Introduction
The concept of hierarchical design is essential for Computer Science and Engineering Students (CSES) to grasp as it is a significant concept in the development of software and hardware systems. The use of top down hierarchy involves dividing a module into submodules and then repeating this operation on the sub-modules until the complexity of the sub-modules has reached a suitably comprehensible level of detail [1] ( p.239). The concept of hierarchical design is used in a variety of courses included in the curricula of Computer Science and Engineering departments. In this paper, emphasis is placed on the use of bottom-up hierarchical design in hardware courses and especially in Logic Design (LD).

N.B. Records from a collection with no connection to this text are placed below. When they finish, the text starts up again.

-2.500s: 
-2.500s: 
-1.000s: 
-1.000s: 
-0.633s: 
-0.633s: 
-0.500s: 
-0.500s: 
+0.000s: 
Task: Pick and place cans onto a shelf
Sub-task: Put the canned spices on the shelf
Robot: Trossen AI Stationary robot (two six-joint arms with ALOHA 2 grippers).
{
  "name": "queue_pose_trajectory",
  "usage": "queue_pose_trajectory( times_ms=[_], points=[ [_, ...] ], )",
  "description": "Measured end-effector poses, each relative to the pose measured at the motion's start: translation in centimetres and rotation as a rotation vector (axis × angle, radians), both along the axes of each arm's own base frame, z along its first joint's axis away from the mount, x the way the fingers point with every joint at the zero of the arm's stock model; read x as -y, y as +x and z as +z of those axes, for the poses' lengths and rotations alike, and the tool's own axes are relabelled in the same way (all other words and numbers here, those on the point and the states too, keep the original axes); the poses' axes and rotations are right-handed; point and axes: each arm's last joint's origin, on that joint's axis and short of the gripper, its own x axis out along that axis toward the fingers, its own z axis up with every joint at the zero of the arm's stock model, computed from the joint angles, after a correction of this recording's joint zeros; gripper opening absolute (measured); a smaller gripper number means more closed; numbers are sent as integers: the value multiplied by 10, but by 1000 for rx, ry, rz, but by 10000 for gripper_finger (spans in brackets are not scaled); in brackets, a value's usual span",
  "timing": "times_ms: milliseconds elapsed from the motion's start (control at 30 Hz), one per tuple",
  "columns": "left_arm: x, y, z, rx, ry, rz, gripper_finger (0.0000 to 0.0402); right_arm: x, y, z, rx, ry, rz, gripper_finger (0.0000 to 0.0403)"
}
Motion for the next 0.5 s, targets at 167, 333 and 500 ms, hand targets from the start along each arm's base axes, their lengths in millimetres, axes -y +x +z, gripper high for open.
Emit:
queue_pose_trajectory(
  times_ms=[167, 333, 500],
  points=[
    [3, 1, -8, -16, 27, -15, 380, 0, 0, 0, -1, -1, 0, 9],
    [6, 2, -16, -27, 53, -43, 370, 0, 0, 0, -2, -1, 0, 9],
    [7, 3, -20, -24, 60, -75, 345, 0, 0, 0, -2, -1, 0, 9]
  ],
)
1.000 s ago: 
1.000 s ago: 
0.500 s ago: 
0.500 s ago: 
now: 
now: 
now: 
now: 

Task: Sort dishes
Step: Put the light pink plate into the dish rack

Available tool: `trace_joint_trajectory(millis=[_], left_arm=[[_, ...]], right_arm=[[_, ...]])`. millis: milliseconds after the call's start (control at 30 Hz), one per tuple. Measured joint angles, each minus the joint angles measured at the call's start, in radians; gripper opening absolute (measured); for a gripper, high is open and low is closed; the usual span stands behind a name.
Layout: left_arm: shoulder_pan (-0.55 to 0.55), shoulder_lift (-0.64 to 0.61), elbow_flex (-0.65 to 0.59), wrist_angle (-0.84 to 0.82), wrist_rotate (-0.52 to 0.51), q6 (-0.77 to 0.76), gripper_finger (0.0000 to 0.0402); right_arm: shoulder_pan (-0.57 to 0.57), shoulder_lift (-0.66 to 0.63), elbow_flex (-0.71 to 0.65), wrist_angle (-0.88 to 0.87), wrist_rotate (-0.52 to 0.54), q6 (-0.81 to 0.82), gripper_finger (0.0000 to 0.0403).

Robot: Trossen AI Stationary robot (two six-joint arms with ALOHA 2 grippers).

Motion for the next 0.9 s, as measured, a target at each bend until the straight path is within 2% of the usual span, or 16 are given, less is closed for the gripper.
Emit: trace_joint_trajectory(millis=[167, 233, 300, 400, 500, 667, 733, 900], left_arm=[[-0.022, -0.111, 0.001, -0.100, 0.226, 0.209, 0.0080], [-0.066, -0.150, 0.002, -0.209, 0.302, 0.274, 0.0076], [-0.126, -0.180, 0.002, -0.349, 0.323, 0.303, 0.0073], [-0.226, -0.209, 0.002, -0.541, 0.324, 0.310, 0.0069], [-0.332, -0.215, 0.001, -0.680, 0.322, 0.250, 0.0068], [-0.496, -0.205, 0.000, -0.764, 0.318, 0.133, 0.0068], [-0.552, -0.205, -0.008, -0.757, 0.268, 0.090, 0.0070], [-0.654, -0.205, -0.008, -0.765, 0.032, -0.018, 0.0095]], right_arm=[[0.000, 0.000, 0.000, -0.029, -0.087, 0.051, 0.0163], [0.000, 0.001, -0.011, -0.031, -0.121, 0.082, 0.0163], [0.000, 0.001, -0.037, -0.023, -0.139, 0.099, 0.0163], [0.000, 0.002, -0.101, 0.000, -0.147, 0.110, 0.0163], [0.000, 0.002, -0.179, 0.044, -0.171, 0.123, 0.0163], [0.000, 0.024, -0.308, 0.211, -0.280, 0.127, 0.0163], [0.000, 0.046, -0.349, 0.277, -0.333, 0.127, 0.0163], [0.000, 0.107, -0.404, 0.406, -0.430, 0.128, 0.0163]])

In Logic Design, the first level of hierarchy consists of a number of Logic Gates used to implement basic Boolean functions such as 1-bit Full Adder (1FA), the whole configuration of the aforementioned logic gates creating a new entity, the ‘module’, in our example: 1FAmodule [2]. As each 1-Bit FA consists of two Half-Adders, understanding the operation of 1- Bit FA pre-supposes understanding the operation of Half-Adder in terms of its Truth-Table and its diagrammatic configuration using logic gates [2]. At the second level, the 1-bit Full Adder is used as a basic building block to construct one 4-bit Full Adder (4FA). This 4FA can easily be constructed by appropriately connecting four 1FA-modules. At the third level, a number of 4FAs could be used to construct FAs with a variable number of bits eg. 7-bit, 12- bit, 32-bit, etc. The FAs constructed at this level can be directly used as building blocks in an ALU (Arithmetic Logic Unit) in a microprocessor (MCPU).
The Context of the Study
This study focuses on the approaches of CSES to the hierarchical design used in the implementation of hardware systems, in particular the design of 11-bit Full Adder using blocks of 4FAs. This study was carried out at the Department of Computer Engineering and Informatics, Patras University, Greece. The data from this study consisted of CSES’s written documents (200 documents) from final exams taken after their participation in a onesemester course entitled ‘Logic Design I”. During this course, CSES attended lectures on the concept of digital design and hierarchical digital design, the use and operation of 1-bit and 4- bit FAs as well as blocks of 4FAs and the appropriate connection necessary to form more complicated FAs. To make better sense of the theory presented during these lectures, CSES were provided with various specific examples of hierarchical design. Students did not have any prior knowledge in the domain before entering this course. However, it is worth noting that the ratio of students to professors was about 280/1 and also that these students could sit the final exams without having attended any of the learning activities organized by the professor during the course. In fact, no more than 30% of the enrolled CSES usually participate in the class work. In addition, as the number of teaching assistants and the labrooms are limited, the related laboratory exercises are performed in the next semester.
Data analysis
The correct solution to the given problem CSES approaches to the diagrammatic representation of a 11-bit FA using blocks of 4FA were classified, taking into account the basic steps needed to arrive at the correct solution to this problem. This step-by-step correct solution, presented in Figure 1, is as follows: A. Use of the correct number of 4FAs and connecting them appropriately: a) Use of three 4FAs, b) correct connection of these three 4FAs: this means that the Cout output of the first 4FA must be connected to the Cin input of the second FA and so on, c) for each 4FA: correct arrangement and naming of the 8 inputs which represent the two four-bit parts of numbers A and B. For example, for the first 4FA we have (3, 2, 1, 0) and (3, 2, 1, 0) as inputs for the appropriate pins, d) correct arrangement and naming of the 4 outputs which represent the summation of A and B. For the second 4FA, the outputs (S7, S6, S5, S4) are the sum of (A7, A6, A5, A4) and (B7, B6, B5, B4) plus the appropriate carry input. B. Initialization of the circuit: a) initialization of the Cin input as zero for the first 4FA, b) Initialization of A12 and B12 as zeros, c) as a result the Cout of the 11FA appears in S11 pin and the Cout of the third 4FA is always zero. C. Use of explicatory comments: Comments must be used to provide evidence for the diagrammatic solution given.
Background knowledge for the understanding of hierarchical design Understanding of hierarchical design implies understanding a 3-level hierarchy. At the first level, learners have to understand the structure of 1-Bit FA (see Figure 2a).
Figure 2 First and second level hierarchy
At the 2nd level, students have to understand how four 1-Bit FAs are connected to produce a block of a 4-Bit FA (see Figure 2b). At the third level, students have to understand the synthesis of (k+1)-Bit FA as a block consisting of various 4FAs (see Figure 3).